Vincolo preordinato all’esproprio apposto con variante semplificata puntuale
Il TAR del Lazio, Sede di Roma ha affermato che il vincolo preordinato all’esproprio può essere disposto, in difetto di previsione nello strumento urbanistico generale, tramite variante semplificata approvata dal Consiglio comunale, ai sensi dell’art. 10, co. 2 d.P.R. 327/2001, secondo le modalità e la scansione procedimentale di cui al precedente art. 19. La variante si intende approvata ove la Regione o l’ente delegato non esprimano dissenso entro 90 giorni (cfr. art. 19, co. 4 d.P.R. cit.), e la sua efficacia decorre dalla successiva delibera consiliare. La variante deve contenere, o richiamare espressamente, la volontà di apporre il vincolo, onde evitare incertezze sulla sua finalità espropriativa.
Anche nell’ambito della procedura semplificata ex art. 19 d.P.R. cit., resta fermo l’obbligo di comunicare l’avvio del procedimento ai proprietari delle aree interessate dall’imposizione del vincolo espropriativo.

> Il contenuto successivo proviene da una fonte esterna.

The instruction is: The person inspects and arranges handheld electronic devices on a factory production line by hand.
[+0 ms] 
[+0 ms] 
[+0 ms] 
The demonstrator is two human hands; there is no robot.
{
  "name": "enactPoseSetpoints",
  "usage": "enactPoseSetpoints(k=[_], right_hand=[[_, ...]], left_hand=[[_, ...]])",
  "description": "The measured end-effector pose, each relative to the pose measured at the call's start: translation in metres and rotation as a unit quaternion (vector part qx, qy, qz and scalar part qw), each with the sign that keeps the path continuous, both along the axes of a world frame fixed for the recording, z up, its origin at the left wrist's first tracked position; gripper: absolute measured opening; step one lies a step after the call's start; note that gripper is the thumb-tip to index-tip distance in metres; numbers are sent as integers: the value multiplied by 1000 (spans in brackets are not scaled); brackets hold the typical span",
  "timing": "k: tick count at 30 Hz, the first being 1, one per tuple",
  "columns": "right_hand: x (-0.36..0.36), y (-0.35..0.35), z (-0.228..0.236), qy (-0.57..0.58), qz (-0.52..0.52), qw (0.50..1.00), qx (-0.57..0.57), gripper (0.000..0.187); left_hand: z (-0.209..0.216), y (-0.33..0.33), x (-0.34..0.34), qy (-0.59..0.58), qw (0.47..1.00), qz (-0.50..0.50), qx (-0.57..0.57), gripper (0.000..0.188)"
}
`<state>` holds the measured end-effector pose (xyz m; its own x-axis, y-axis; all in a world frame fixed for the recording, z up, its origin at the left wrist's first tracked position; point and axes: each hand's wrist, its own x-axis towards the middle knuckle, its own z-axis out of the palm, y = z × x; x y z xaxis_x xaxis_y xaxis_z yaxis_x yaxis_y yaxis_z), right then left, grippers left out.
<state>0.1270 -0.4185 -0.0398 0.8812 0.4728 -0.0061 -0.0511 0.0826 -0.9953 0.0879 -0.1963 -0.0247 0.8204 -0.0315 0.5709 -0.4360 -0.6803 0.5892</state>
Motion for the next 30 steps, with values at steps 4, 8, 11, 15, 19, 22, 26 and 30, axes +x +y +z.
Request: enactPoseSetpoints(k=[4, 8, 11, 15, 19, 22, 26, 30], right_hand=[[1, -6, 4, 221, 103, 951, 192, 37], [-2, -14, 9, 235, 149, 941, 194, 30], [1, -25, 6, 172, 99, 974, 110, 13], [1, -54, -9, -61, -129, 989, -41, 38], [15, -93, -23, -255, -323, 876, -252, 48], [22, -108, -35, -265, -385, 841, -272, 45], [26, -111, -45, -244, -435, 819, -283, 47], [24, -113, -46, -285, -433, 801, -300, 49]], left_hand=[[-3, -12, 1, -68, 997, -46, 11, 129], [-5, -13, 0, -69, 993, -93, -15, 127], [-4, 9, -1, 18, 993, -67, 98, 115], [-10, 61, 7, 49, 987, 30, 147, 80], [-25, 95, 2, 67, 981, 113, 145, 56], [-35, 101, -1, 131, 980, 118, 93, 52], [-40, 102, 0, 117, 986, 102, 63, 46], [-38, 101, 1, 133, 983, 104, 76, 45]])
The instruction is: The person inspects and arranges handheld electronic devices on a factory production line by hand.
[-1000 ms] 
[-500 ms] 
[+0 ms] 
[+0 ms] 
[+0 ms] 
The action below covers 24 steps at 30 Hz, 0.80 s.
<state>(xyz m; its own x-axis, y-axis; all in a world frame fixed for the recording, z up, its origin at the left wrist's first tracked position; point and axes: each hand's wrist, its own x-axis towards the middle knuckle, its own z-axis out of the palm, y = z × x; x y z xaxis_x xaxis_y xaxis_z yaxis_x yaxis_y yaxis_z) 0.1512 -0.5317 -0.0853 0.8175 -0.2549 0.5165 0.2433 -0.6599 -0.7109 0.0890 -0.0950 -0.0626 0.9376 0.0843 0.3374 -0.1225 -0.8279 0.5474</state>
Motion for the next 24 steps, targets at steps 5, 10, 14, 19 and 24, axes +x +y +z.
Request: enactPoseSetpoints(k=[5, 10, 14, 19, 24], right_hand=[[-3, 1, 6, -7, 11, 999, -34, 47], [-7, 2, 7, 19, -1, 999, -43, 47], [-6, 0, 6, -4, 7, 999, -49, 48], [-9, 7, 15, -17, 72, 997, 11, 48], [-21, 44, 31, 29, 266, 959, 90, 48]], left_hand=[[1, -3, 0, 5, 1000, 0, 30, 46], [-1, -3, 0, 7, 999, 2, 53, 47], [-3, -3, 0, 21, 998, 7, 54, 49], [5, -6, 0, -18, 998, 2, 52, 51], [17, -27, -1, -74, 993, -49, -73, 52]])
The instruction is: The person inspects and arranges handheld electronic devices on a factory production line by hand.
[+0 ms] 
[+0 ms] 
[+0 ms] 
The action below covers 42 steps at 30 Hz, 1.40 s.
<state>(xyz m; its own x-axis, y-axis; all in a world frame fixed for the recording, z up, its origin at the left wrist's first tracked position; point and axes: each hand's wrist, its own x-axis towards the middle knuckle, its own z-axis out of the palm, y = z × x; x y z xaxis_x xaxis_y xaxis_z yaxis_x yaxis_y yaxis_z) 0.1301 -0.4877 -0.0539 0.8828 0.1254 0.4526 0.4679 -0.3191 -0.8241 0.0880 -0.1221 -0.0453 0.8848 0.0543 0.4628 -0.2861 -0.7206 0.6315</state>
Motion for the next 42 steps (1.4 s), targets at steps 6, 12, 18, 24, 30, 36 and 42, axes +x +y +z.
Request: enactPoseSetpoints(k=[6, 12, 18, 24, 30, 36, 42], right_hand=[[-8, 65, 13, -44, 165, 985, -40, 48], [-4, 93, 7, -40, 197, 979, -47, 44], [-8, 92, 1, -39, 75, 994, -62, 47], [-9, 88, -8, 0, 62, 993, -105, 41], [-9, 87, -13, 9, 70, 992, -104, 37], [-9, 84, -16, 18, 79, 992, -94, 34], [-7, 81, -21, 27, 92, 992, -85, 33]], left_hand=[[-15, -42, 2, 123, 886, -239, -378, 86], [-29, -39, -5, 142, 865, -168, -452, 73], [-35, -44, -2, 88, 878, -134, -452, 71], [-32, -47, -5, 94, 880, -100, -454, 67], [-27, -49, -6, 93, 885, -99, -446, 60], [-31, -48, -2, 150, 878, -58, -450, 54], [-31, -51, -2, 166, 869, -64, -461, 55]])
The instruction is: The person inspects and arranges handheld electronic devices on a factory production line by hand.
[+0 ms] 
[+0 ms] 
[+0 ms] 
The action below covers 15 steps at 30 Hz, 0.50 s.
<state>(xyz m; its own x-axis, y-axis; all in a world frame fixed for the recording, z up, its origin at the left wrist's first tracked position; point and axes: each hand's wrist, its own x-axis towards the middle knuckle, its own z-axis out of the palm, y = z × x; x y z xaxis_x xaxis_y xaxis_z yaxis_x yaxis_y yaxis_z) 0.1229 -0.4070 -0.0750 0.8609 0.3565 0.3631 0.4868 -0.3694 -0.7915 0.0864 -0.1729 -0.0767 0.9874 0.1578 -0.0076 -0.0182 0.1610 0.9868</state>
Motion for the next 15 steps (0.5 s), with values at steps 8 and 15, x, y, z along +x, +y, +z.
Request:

L’omissione può essere giustificata solo in presenza di varianti generali al piano urbanistico, ma non in caso di varianti puntuali aventi ad oggetto specifiche opere pubbliche su aree individuate e direttamente incidenti sugli interessi di soggetti determinabili. In tali ipotesi, il rispetto degli obblighi partecipativi ex artt. 11 e 16 d.P.R. cit. determina l’illegittimità del procedimento.